Ja, wir wählen die Zahnfarbe Ihres Zahnersatzes so aus, dass er perfekt zu Ihrer natürlichen Zahnfarbe passt. Dabei stimmen wir die Farbe der Verblendungen individuell auf Ihre verbleibenden Eigenzähne und Ihre Zahnfleischfarbe ab, sodass der Zahnersatz harmonisch und natürlich wirkt.

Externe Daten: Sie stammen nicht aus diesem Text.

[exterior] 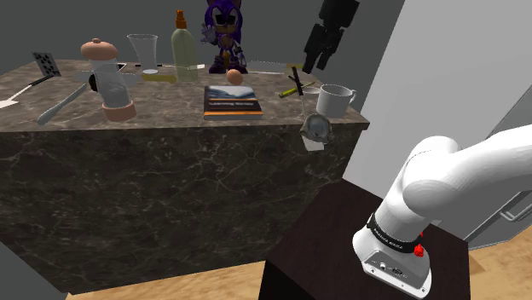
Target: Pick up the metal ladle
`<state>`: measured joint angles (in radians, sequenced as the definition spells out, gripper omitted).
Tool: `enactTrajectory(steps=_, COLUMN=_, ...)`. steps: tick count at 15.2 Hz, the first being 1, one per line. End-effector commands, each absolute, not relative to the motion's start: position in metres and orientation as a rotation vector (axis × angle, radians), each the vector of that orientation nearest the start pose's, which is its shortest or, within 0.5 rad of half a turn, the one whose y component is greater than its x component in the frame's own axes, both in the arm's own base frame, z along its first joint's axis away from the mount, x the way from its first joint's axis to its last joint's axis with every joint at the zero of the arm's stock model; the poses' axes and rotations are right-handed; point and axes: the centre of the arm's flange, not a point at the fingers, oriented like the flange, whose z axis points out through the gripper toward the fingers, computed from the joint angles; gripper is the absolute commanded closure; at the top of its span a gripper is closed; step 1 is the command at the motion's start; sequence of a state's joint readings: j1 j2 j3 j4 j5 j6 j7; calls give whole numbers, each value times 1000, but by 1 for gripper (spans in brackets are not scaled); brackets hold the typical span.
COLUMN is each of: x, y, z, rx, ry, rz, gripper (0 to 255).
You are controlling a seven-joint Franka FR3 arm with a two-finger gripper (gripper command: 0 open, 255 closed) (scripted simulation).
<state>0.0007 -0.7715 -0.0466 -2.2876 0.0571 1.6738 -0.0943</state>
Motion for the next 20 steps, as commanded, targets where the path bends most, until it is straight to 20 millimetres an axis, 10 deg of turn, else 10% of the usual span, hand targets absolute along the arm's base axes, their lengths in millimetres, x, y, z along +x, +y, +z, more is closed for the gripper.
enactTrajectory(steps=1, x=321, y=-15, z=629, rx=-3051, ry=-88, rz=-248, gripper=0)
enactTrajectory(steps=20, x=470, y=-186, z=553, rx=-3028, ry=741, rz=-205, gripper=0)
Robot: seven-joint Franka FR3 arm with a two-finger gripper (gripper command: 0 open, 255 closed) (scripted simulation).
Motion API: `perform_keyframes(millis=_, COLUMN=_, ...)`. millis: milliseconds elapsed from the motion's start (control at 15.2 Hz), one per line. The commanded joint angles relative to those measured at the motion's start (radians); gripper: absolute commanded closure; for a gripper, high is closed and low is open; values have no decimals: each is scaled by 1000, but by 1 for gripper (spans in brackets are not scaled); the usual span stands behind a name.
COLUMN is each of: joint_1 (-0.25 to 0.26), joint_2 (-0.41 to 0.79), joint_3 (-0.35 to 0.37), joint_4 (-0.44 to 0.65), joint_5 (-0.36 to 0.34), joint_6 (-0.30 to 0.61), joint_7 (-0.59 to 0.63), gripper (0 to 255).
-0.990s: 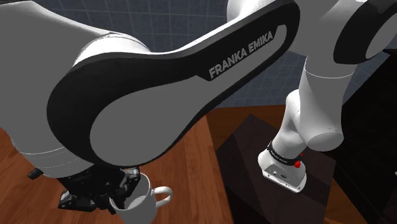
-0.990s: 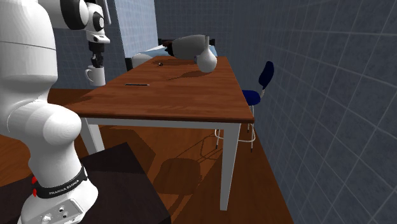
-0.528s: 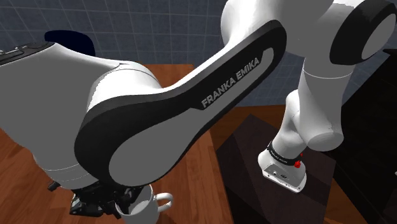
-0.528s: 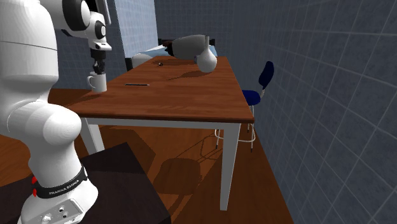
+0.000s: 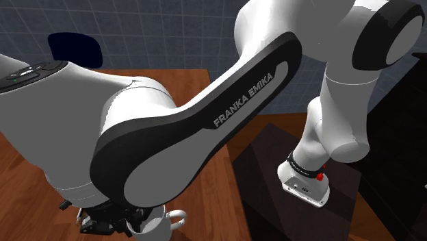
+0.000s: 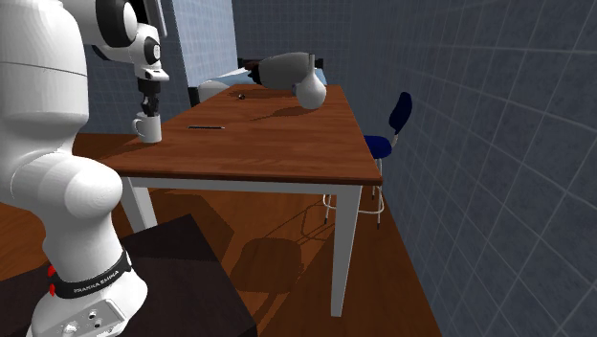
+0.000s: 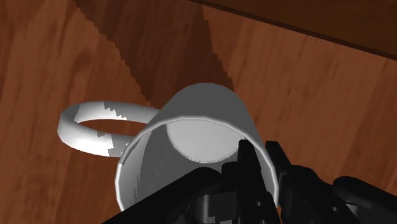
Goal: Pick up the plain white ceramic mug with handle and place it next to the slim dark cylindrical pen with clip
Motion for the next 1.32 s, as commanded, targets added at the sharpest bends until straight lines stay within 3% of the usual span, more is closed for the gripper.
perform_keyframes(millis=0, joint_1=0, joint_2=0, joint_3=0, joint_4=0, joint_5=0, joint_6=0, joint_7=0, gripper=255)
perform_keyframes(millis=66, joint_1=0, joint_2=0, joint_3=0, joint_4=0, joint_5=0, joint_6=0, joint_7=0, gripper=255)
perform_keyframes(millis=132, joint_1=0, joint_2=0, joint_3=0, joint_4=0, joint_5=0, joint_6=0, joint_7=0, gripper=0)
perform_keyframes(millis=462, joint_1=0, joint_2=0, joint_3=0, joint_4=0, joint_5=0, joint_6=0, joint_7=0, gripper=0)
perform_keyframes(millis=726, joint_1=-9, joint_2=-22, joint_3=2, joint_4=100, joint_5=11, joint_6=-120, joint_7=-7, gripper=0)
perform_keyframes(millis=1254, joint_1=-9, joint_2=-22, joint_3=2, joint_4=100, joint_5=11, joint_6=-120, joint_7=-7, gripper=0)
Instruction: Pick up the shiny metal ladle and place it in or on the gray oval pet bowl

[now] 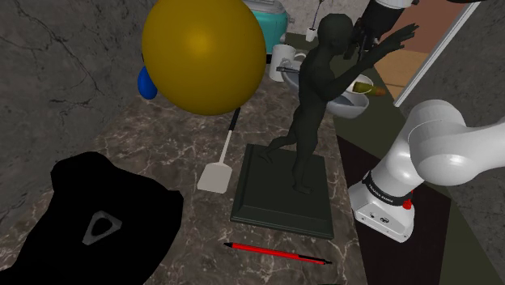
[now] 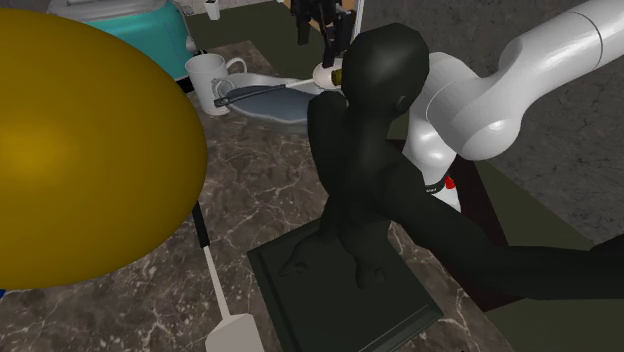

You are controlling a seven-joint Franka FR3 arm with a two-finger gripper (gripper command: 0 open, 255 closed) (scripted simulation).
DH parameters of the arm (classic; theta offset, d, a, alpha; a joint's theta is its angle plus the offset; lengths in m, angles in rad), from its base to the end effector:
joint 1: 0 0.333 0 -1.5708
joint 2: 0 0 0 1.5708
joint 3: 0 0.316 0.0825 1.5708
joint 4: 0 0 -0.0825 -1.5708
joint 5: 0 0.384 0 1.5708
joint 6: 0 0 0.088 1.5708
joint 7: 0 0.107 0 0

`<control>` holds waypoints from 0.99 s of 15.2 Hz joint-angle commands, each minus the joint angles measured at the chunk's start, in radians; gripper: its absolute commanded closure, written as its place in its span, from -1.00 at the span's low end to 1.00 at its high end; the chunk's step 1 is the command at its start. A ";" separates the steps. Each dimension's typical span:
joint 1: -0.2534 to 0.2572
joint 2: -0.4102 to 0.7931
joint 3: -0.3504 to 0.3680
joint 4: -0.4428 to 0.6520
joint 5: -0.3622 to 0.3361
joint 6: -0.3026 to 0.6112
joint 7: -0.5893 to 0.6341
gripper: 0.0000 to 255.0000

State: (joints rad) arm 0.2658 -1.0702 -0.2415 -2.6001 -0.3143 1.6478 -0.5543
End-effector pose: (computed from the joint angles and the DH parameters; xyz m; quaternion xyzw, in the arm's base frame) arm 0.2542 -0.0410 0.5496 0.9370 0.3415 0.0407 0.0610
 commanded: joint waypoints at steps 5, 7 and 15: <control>0.007 0.013 0.020 0.071 0.018 -0.059 -0.003 -1.00; 0.012 0.029 0.036 0.138 0.032 -0.110 -0.006 -1.00; 0.012 0.029 0.036 0.138 0.032 -0.110 -0.006 -1.00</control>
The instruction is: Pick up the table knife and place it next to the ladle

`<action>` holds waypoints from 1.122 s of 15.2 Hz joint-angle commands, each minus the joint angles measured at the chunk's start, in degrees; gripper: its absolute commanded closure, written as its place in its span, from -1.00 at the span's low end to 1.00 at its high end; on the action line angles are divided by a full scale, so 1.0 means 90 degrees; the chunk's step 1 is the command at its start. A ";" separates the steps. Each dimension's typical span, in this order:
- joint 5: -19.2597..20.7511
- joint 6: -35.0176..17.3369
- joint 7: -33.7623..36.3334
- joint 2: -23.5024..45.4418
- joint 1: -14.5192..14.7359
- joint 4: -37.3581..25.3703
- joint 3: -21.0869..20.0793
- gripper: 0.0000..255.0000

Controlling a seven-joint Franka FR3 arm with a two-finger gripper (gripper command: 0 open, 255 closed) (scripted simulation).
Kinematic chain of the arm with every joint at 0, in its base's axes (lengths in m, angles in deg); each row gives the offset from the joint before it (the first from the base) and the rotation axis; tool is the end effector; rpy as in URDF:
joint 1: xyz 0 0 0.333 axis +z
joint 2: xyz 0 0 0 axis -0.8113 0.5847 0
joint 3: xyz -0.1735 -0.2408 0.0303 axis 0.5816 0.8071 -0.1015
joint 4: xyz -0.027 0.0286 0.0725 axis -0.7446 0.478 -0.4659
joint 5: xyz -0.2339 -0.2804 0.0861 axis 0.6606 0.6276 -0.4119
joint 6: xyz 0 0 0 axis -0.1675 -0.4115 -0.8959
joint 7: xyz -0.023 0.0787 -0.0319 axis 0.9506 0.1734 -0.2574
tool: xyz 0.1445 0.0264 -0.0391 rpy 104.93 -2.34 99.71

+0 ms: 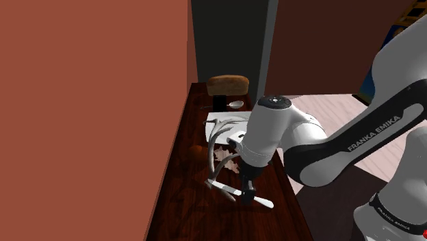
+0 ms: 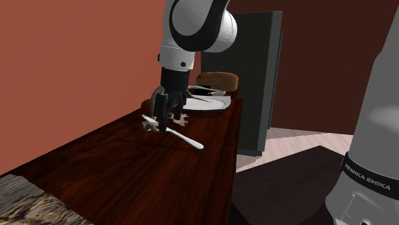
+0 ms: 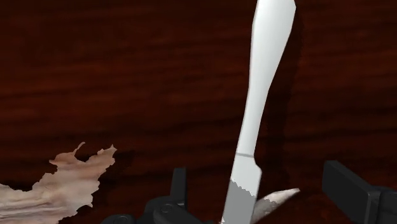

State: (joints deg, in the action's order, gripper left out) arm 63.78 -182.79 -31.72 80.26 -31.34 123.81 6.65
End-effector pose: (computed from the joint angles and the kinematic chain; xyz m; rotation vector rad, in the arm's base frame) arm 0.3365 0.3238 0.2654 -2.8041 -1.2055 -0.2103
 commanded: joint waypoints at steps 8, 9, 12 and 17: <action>0.0264 -0.0434 0.0183 0.0434 -0.0024 0.0015 -0.0018 -1.00; 0.0264 -0.0434 0.0183 0.0434 -0.0024 0.0015 -0.0018 -1.00; 0.0264 -0.0432 0.0182 0.0433 -0.0024 0.0015 -0.0018 1.00; 0.0264 -0.0432 0.0182 0.0433 -0.0024 0.0015 -0.0018 1.00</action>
State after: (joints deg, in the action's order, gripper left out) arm 66.15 -186.68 -30.08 84.16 -31.55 123.94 6.48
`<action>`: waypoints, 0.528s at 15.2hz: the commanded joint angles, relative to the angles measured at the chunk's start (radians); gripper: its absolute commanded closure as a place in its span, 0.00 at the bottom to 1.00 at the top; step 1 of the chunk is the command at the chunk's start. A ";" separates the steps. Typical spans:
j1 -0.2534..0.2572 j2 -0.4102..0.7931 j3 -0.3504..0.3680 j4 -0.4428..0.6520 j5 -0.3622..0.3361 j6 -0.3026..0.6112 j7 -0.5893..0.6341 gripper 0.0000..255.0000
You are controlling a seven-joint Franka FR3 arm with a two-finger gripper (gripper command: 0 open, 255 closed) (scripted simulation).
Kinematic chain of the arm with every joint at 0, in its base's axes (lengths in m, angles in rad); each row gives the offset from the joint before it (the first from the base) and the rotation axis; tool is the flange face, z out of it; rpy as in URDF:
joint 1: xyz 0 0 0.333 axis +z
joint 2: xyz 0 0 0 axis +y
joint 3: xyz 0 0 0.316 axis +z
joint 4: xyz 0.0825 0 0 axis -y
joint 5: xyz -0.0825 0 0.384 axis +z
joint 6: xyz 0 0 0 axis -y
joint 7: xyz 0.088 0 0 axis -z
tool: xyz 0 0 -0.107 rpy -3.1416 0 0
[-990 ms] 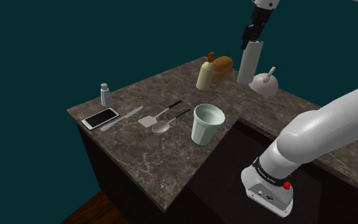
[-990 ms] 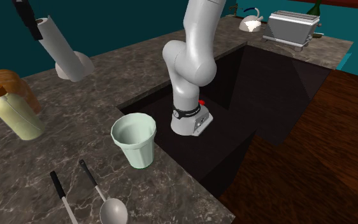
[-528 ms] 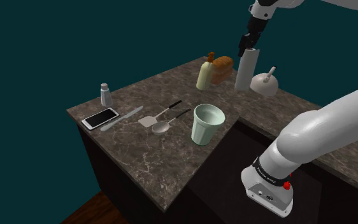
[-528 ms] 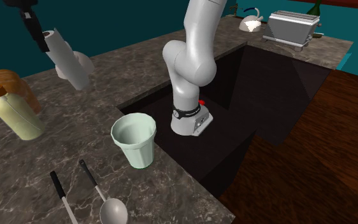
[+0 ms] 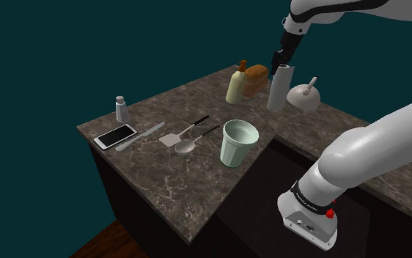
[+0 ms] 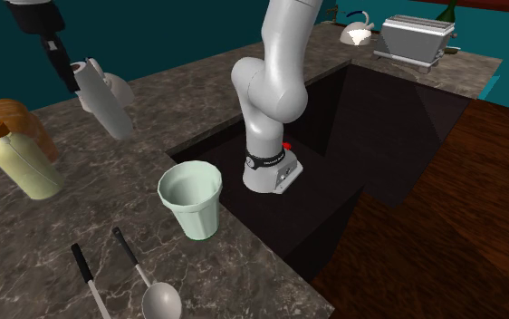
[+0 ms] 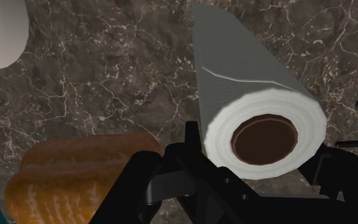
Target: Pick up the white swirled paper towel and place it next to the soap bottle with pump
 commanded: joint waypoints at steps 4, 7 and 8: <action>-0.002 0.016 -0.010 -0.056 -0.002 0.073 0.000 1.00; -0.003 0.025 -0.016 -0.089 -0.003 0.114 0.000 1.00; -0.003 0.028 -0.017 -0.100 -0.003 0.128 0.000 1.00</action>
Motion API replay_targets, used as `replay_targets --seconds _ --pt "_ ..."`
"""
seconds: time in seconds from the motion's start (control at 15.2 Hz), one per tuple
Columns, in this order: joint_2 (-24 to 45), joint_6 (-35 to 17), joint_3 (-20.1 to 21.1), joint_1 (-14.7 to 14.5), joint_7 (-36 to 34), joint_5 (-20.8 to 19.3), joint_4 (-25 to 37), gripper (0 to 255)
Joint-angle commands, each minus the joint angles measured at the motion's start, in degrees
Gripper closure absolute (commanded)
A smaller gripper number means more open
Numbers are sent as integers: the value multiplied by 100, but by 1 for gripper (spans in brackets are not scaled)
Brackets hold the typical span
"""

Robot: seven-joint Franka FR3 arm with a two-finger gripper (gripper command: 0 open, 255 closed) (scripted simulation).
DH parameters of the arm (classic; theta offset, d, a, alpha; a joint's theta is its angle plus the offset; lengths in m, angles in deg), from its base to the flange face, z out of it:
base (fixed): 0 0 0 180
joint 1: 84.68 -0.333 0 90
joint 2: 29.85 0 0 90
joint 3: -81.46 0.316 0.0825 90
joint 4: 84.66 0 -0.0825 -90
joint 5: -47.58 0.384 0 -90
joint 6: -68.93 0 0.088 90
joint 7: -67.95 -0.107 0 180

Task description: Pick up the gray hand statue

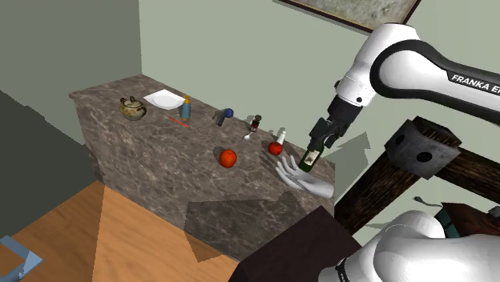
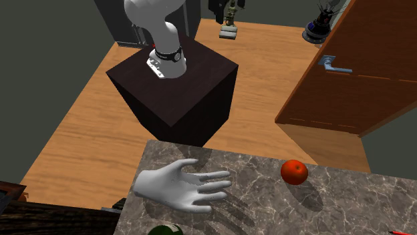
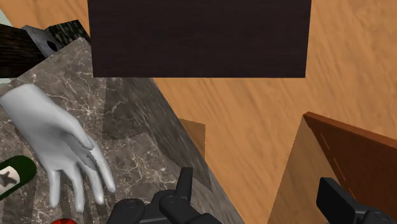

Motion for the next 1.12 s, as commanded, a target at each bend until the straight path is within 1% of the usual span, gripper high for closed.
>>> replay_targets --seconds 0.0,0.26,0.53,0.79,1.06 --pt "0 0 0 0 0 0 0 0" --pt "-162 -530 -464 66 804 -294 -652 0" --pt "-124 -1124 -979 162 1625 -616 -1163 0" --pt "153 -1797 -1543 259 2472 -927 -1513 0" --pt "686 -2545 -2162 283 3350 -1169 -1684 0"
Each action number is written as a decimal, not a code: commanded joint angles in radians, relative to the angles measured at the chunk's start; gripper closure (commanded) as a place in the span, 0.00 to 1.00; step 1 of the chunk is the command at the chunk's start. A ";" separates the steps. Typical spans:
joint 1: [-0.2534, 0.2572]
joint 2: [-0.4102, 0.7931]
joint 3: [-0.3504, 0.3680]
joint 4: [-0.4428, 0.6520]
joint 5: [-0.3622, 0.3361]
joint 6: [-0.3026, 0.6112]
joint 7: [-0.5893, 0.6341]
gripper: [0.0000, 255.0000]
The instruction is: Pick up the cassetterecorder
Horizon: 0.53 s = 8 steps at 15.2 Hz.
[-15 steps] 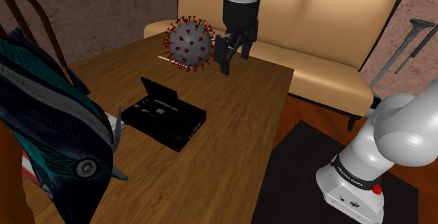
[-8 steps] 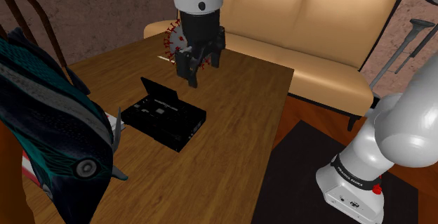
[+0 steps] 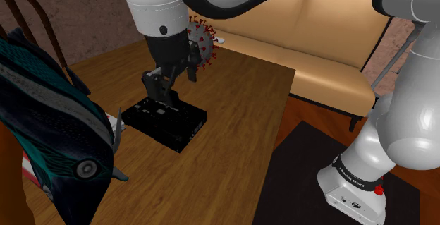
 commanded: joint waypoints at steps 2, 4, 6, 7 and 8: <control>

Wichtig zu wissen: Zahnersatz, egal ob Keramikverblendung oder Komposit, lässt sich anders als natürlicher Zahnschmelz nicht mit Bleaching-Mitteln aufhellen. Das liegt daran, dass die Wirkstoffe im Bleaching-Gel an künstlichen Materialien nicht wirken. Möchten Sie also Ihre Zahnfarbe vor der Anfertigung des Zahnersatzes aufhellen, sollten Sie das Bleaching daher unbedingt vor der Abformung durchführen lassen. Im Anschluss an das Bleaching wird die Zahnfarbe des Zahnersatzes passend zur aufgehellten Eigenfarbe ausgewählt.
Tipp: Wenn Ihre verbliebenen Zähne im Laufe der Zeit nachdunkeln oder Sie sich eine andere Zahnfarbe wünschen, besprechen wir gemeinsam, welche Möglichkeiten zur Anpassung bestehen. Für ein Bleaching der Eigenzähne beraten wir Sie gerne gesondert.